Security & Architecture
Zecuri is built on zero-knowledge encryption. Your vault is encrypted on your device before it ever reaches our servers.
Cryptographic Primitives
Argon2id (KDF)
Your master password is hashed with Argon2id using memory-hard parameters. This derives a strong encryption key from your password, making it resistant to brute-force attacks even if an attacker gains access to the hashing parameters.
AES-256-GCM (AEAD)
Your vault is encrypted with AES-256-GCM, an authenticated encryption cipher. This ensures confidentiality, integrity, and authenticity of your encrypted data.
Ed25519 (Signatures)
Each device holds a unique Ed25519 signing key. Sync metadata is signed with this key to prove authenticity. Only you can sign metadata for your vault.
Hybrid Logical Clocks (HLC)
Sync uses HLC for causal ordering without a central authority. Conflicts are resolved deterministically, and you always have the final say.
Zero-Knowledge Guarantee
Zecuri servers store:
- Opaque encrypted vault blob (ciphertext we cannot decrypt)
- Ed25519-signed sync metadata (which device made which change)

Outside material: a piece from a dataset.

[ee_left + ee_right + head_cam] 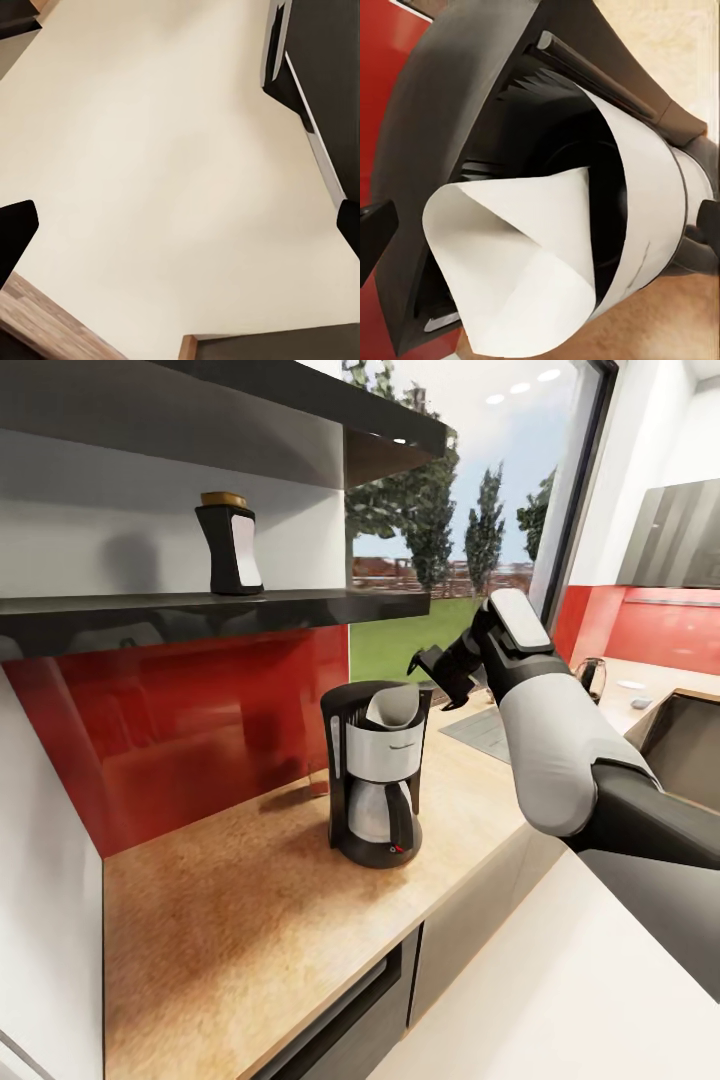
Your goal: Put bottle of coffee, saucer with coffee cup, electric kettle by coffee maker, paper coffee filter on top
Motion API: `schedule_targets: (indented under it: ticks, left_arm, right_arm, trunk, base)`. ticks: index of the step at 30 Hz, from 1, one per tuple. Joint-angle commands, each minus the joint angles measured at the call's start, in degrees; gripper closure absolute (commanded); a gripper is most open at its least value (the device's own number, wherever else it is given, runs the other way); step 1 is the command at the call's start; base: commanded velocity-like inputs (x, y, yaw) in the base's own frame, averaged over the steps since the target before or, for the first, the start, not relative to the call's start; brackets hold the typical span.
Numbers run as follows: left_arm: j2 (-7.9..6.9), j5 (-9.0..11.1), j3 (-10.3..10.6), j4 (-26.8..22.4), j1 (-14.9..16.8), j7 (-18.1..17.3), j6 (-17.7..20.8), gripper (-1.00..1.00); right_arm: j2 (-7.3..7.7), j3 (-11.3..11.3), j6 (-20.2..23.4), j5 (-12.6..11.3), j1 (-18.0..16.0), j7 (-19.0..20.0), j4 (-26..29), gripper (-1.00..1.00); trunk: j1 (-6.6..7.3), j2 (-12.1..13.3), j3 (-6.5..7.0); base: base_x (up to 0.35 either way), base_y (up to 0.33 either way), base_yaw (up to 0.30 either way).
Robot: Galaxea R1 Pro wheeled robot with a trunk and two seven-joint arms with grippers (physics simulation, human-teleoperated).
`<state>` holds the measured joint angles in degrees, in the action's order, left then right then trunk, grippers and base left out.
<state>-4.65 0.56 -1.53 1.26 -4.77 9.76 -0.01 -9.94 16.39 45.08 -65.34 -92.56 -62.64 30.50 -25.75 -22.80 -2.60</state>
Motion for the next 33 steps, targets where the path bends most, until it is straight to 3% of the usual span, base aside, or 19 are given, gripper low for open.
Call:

- Account metadata (email, timestamps)
Zecuri servers do not store:
- Your master password
- Your encryption keys
- Plaintext credentials, passwords, or secrets
- Information about which sites you have credentials for
Threat Model
Out of scope: If your device is compromised by malware, an attacker with physical or remote access could steal your vault. This is a device-level threat, not a Zecuri flaw. Zecuri cannot protect against keyloggers, device takeovers, or malware. We recommend keeping your device secure (OS updates, antivirus, strong device lock).
In scope: Zecuri protects against server compromise, network eavesdropping, legal requests for your vault, and data breaches on our infrastructure.
Audit & Open Source
Zecuri's client code and sync protocol are open source and available on GitHub. We've completed a security audit covering dependency CVEs, threat modeling, and cryptographic verification.